This Woman Wants Facebook To Ban Unsolicited Dick Pics

For Alexandra Tweten, unsolicited dick pics just seem to be a part of modern life. As a single woman in Los Angeles and an active online dater, she has seen more than her share of photos of men’s genitalia—but never because she asked for them.

She’s far from alone. After talking with friends and other women online, Tweten realized that this obscene ritual is surprisingly common. And it’s not just limited to dating apps: A shocking number of surprise phalluses find their way into women’s inboxes on Facebook. And they’re really, really tired of it.

“We shouldn’t have to deal with this,” Tweten says. “It’s fucked up.”

So Today, Tweten is launching a Change.org petition calling on Facebook to more explicitly ban the act of sending unsolicited sexual imagery. This behavior, she says, is analogous to a man flashing his genitals to a woman on the street. But although laws forbid such conduct in public, there are few protections against it online. This is true in just about any digital space, but the campaign is initially focusing its critique on Facebook as the world’s largest social network. In the future, Tweten plans to apply pressure to other online communities and, eventually, hopes to see a legislative solution to the problem.

Alexandra Tweten

“I have personally been a recipient of unsolicited dick pics on Facebook, and it made me feel both degraded and fearful for my personal safety,” Tweten explains. “One man has made several different Facebook accounts to send me pictures of his penis. I block him, but he makes another.”

Although Facebook has rules in its community guidelines barring people from posting nudity and sexual images publicly, those rules don’t directly address images that are sent privately. Under the guidelines’ section on bullying and harassment, Facebook does forbid “repeatedly targeting other people with unwanted friend requests or messages,” and while it’s fair to interpret “unwanted messages” to include lewd photos, Tweten says this clause isn’t specific enough. And even if it were, the word “repeatedly” would seem to permit the first dick pic, but forbid subsequent images. At no point in Facebook’s guidelines is privately sent, unwanted sexual imagery defined as a form of harassment. This is the sort of language—along with the appropriate penalties—that Tweten would like to see added to Facebook’s rules of conduct.

Facebook’s guidelines—which vow to “remove photographs of people displaying genitals”—presumably apply to its Messenger app, but it’s not clear if Facebook actively polices private messages or deals with obscene, private imagery as it’s reported. We reached out to Facebook for clarity and will update this story with any new details.

Tweten learned about the true breadth of the dick pic epidemic after she started Bye Felipe, an Instagram account dedicated to using screenshots to publicly shame men who harass women—be it via text or with images—in dating apps, social networks, and any other online spaces. After Bye Felipe was covered in The Atlantic in 2014, its popularity exploded, and it now has 418,000 followers. The flood of submissions that Tweten has received has only further illustrated just how nasty some men can get when shrouded in even partial anonymity online—and just how many of them think sending graphic, sexual images to people out of the blue is a perfectly acceptable way for a person to behave.

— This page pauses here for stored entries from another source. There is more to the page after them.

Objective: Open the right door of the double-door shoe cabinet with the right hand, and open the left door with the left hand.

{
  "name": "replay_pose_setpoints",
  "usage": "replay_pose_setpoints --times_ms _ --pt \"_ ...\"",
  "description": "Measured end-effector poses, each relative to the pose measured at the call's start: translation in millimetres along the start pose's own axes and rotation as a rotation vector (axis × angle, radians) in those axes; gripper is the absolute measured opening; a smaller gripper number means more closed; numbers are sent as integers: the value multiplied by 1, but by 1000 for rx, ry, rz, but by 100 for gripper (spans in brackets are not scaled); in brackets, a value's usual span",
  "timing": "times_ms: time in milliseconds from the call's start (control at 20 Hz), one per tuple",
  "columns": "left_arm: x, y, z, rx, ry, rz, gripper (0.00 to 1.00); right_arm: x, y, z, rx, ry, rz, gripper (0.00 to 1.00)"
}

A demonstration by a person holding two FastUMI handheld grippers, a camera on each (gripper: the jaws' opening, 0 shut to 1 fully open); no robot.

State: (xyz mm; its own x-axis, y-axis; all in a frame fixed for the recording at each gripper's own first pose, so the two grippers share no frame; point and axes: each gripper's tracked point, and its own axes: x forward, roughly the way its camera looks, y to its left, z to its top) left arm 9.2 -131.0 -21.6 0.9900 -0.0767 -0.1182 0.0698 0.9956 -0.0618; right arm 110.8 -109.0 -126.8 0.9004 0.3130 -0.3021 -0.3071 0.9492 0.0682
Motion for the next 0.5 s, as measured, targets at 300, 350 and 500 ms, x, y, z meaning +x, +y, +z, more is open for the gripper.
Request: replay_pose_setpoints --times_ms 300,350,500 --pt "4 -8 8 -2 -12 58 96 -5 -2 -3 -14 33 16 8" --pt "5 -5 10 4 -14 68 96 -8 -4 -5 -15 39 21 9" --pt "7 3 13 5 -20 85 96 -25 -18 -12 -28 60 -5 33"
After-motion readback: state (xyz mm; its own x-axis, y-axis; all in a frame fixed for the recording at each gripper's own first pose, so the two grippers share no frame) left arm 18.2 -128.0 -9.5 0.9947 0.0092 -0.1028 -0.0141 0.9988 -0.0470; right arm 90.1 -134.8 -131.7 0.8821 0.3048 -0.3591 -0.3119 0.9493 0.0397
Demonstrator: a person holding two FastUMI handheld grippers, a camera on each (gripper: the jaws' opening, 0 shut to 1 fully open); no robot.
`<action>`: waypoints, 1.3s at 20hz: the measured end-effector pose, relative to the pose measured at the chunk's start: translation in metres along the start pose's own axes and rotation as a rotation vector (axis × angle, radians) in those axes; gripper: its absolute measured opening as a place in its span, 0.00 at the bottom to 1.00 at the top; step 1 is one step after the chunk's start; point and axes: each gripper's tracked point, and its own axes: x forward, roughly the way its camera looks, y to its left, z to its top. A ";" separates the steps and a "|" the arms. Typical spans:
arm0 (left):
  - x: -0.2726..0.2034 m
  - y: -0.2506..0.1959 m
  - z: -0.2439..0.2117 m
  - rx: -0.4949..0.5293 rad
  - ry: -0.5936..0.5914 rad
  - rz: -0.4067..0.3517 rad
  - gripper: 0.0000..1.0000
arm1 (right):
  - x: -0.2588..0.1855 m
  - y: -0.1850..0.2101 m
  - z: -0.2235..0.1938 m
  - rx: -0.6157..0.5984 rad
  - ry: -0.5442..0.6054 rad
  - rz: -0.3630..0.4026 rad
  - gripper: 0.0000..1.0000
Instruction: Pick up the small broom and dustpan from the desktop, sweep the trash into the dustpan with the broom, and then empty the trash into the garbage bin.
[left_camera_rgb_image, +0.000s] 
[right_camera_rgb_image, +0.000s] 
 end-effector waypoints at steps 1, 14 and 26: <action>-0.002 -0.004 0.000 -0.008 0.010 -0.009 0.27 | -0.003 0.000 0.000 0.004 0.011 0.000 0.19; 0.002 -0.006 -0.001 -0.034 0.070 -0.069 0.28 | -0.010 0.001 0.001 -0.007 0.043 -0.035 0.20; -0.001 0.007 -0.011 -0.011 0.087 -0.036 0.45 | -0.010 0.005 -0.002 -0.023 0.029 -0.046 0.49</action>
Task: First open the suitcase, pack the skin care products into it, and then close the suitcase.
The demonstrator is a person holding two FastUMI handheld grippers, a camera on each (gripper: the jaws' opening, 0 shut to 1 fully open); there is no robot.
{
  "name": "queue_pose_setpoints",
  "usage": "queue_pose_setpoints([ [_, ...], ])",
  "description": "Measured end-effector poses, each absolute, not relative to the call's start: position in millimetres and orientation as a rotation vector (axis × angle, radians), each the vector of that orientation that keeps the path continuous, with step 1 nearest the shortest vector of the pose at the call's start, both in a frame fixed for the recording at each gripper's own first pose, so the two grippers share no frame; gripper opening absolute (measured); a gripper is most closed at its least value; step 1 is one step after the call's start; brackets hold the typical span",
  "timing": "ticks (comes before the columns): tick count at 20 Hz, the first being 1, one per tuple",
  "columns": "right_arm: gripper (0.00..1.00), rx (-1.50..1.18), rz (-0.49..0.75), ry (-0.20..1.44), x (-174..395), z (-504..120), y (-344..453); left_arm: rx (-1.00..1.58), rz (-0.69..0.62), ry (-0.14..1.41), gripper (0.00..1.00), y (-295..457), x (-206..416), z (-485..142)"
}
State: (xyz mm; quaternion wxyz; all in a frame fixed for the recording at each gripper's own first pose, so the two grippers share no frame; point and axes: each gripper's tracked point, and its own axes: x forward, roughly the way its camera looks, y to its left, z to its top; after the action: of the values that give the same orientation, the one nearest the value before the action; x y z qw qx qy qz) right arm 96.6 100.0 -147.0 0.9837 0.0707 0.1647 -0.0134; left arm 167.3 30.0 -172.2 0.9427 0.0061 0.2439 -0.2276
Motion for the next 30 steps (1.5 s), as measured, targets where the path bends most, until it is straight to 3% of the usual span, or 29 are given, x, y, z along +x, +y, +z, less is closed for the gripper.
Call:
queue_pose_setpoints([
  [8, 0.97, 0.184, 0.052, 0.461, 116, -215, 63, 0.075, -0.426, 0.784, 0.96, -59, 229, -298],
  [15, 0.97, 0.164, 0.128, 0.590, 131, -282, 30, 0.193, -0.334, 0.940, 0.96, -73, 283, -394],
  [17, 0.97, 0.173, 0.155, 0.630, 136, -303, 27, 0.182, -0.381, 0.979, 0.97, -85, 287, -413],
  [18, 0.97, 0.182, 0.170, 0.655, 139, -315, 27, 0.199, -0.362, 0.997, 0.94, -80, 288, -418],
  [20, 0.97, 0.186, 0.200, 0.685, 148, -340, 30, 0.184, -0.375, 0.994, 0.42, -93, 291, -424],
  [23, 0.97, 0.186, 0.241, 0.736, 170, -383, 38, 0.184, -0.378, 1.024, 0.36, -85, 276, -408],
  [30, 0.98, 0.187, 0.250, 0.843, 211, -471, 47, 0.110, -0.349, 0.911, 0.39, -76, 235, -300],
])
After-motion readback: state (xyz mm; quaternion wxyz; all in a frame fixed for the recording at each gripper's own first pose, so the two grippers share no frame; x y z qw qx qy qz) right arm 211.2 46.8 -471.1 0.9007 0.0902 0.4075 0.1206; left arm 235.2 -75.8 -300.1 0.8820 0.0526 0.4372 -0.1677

“Women are getting together in these online spaces and saying, ‘This fucked-up thing happened to me,’” Tweten says. “All of these other women are saying, “Yeah, that’s happened to me too!” I’ve gotten so many thank you messages from people saying, ‘I thought I was the only person who got crazy messages like this.’”

One of the women who contacted Tweten—and ultimately helped organize this petition—is Whitney Bell. The Los Angeles-based artist and curator has seen so many lewd photos from Internet dudes that she decided to curate an art show in April entitled, “I Didn’t Ask For This: A Lifetime of Dick Pics.” The gallery’s walls were adorned, as you might guess, with dozens of photos whose originators likely never expected them to be framed and displayed in an art show.

Bell’s art show, like Tweten’s Instagram account (and others like it) and this new petition all have the same goal: To shine a light on just how routinely unwanted lewd photos are being fired across the Internet, almost always by men, and rarely with any consequence. Chalk it up to another strange byproduct of our hyperconnected times: The ubiquity of Internet-connected cameras, location-powered dating apps, and instantaneous communication have evidently arrived more quickly than our social norms have been able to adapt, at least for some people. Laws and guidelines may well catch up in due time, but for now, women like Tweten, Bell, and many, many others are hoping to jumpstart the process of injecting more accountability and decency into our digital lives.

“If someone flashed you on the subway, you wouldn’t just take it, would you?” says Bell. “Don’t get me wrong: I love men. And I love a good dick. I just don’t love harassment.”